• _Data extract_
[Start of section]

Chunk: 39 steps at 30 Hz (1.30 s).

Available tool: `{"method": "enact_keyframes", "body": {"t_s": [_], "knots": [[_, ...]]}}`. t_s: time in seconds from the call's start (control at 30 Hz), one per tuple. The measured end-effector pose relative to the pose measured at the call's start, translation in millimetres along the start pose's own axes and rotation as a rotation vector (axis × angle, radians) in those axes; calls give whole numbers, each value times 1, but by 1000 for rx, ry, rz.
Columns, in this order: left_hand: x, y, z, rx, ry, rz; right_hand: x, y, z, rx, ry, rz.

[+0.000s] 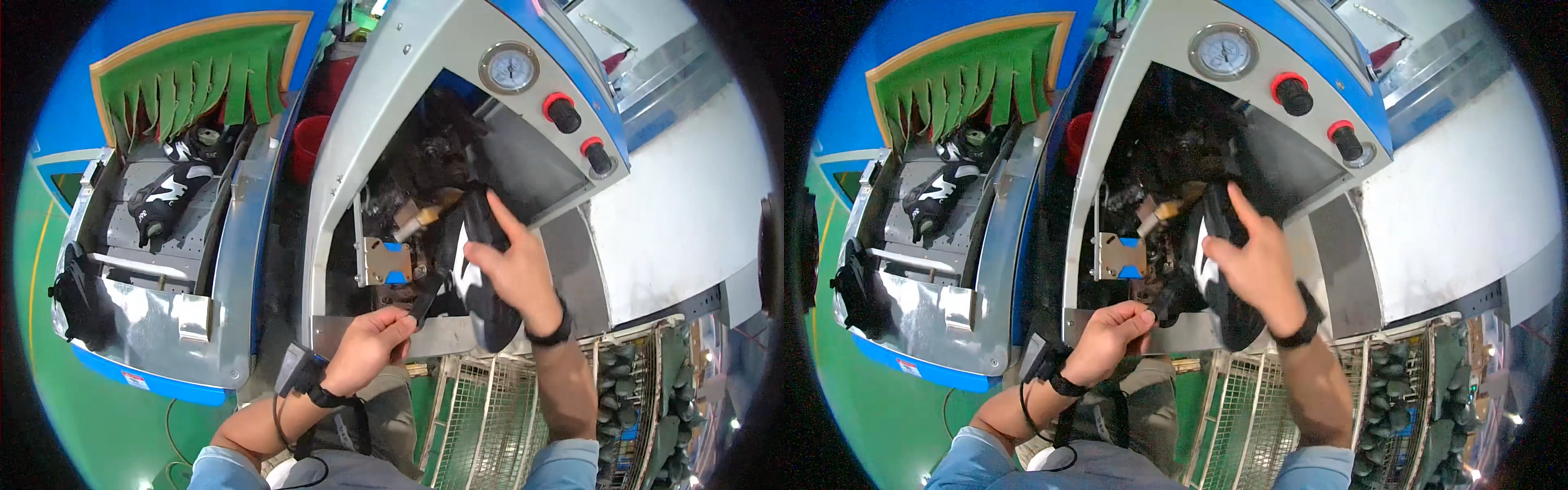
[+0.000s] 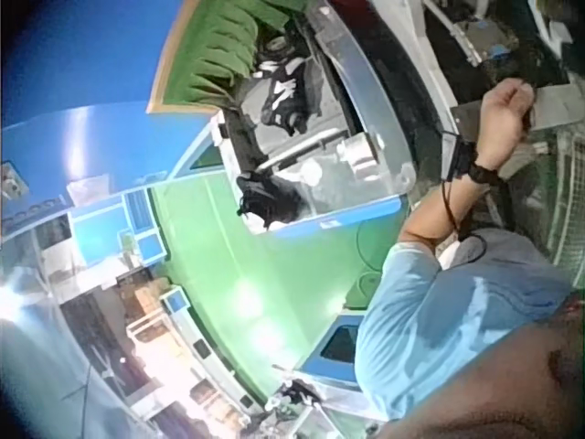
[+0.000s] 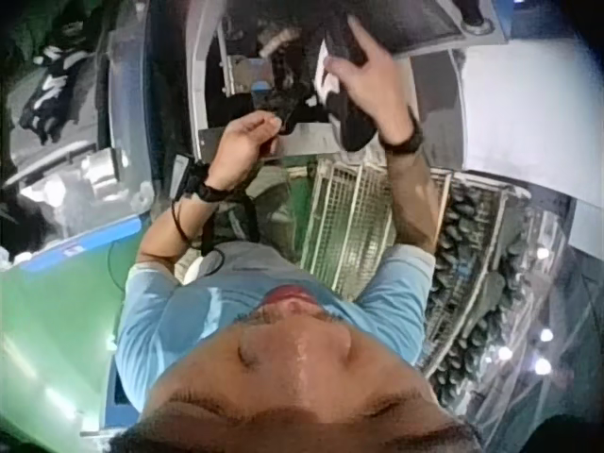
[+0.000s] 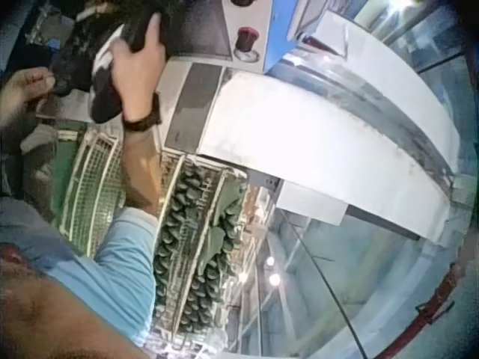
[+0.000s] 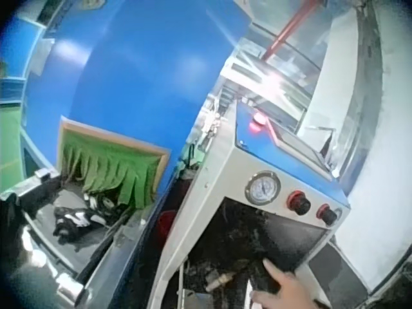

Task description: The person repeatedly picks up black sneakers from a metal tray, places them into a blue and white shoe-cleaning machine, operates the machine, removes the shoes, and returns them to the tray. This cycle is performed multiple times with different pairs of shoes.

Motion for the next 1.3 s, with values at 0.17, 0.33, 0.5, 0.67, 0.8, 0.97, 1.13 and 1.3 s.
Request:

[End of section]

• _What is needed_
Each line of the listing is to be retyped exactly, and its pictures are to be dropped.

• _Written response_
Chunk: 39 steps at 30 Hz (1.30 s).

Available tool: `{"method": "enact_keyframes", "body": {"t_s": [_], "knots": [[_, ...]]}}`. t_s: time in seconds from the call's start (control at 30 Hz), one per tuple. The measured end-effector pose relative to the pose measured at the call's start, translation in millimetres along the start pose's own axes and rotation as a rotation vector (axis × angle, radians) in those axes; calls give whole numbers, each value times 1, but by 1000 for rx, ry, rz.
Columns, in this order: left_hand: x, y, z, rx, ry, rz; right_hand: x, y, z, rx, ry, rz.

[+0.000s] 
[+0.000s] 
[+0.000s] 
[+0.000s] 
[+0.000s] 

Task description: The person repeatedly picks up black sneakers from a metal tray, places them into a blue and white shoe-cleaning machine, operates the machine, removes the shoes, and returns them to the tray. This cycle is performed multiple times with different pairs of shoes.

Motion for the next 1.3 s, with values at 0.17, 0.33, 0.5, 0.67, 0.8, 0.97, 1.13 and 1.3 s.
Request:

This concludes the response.